Gradually, over thirty children-wards were established in departments, hospitals, and asylums or mental institutions of the Third Reich, in which up to 1945, especially children and adolescents were murdered. Documents relating to the children-wards can only be found to a very limited extent. The exact scope of the sick child murders is not clear and further research is still needed. The number vacillating between five and eight thousand murdered children and young people is only a rough estimate.
A former administrative assistant of the “euthanasia action”, as witness, gave the following account in 1965: “My work was simply to shred and destruct documents destruction. A squad of office workers for weeks tried to succeed in hiding the traces of Nazi “euthanasia crimes”.
The destruction of documents succeeded, but not totally. Everywhere in hospitals, killing stations, intermediate and secondary processing stations, as well as in headquarters of the killing actions and in offices of hospital administrators and staff in the various provinces there are still documents that need to find their way into public archives and hands of researchers.

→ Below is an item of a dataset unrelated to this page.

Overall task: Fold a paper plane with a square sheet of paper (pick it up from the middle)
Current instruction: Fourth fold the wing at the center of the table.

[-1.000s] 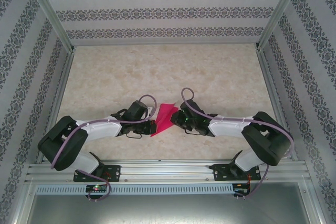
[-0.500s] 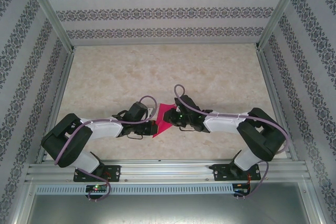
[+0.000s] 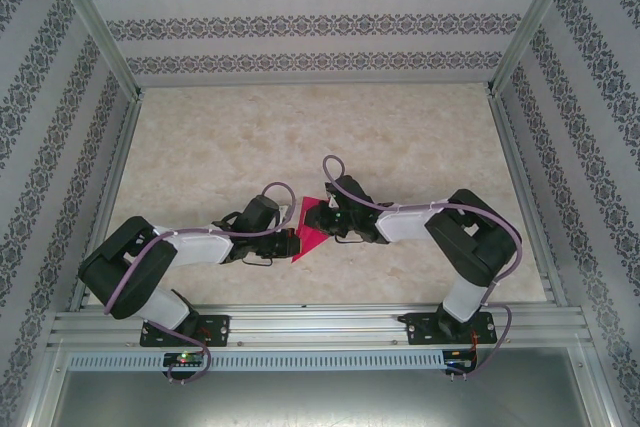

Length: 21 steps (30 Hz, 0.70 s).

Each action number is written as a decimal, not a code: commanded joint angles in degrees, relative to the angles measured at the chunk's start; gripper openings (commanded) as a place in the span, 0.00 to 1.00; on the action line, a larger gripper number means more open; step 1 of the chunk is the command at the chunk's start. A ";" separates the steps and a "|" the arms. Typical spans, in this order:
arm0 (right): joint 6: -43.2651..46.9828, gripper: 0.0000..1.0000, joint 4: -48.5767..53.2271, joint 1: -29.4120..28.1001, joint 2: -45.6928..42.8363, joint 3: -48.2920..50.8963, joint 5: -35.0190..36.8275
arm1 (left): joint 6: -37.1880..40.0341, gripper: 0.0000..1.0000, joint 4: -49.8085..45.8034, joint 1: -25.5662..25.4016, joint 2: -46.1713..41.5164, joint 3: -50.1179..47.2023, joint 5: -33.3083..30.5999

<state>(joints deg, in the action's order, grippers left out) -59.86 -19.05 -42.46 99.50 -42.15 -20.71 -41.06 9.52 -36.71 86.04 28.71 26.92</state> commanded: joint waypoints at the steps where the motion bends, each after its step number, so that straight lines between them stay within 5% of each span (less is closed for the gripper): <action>1: -0.03 0.18 -2.80 1.00 1.50 -1.22 -2.05 | -2.26 0.00 0.29 1.11 1.89 -1.81 -0.49; 21: 0.09 0.21 -5.01 2.19 5.85 -3.19 -6.67 | -6.26 0.03 3.84 3.93 3.70 -4.98 1.66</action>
<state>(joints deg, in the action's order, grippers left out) -60.16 -23.70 -40.97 104.05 -43.79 -25.67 -47.42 18.24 -34.00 88.14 25.67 31.75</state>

My father worked at the Plagwitz Castle as psychiatrist. He died forty years ago, leaving me with very little information on the most difficult question: “Did he participate or not, and if he did, why?” Between 1945 and 1948 all professionals had to submit to President Harry S. Truman’s “denazification” process. He was either exonerated or considered not an incriminated person. Not like some of his colleagues, he was not indicted, and therefore able to continue his appointment as psychiatrist at several mental health institutions in the province of Westphalia in Germany.
Until February 15, 1945, Plagwitz Castle continued to house a branch of a hospital for nervous and mental patients in Boleslawiec. Then in the fifties groups of young people from Greece and Macedonia, and from August 1953 to July 1959 young people from Korea. The castle was also used by Polish military units. The army remained stationed there for a long time without a host, which was reflected in its state of disrepair.
In December 1992 the Plagwitz Castle was turned over to the Elim Fellowship, formed in 1933 as an informal fellowship of churches, ministers, and missionaries originating from a nucleus of people who had attended Elim Bible Institute. The Fellowship continues to support Pentecostal and Charismatic churches, ministers, and missions, providing credentials and counsel for ministers, encouraging fellowship among churches, sponsoring leadership seminars, and also serving as a trans-denominational agency sending missionaries and other personnel to other countries.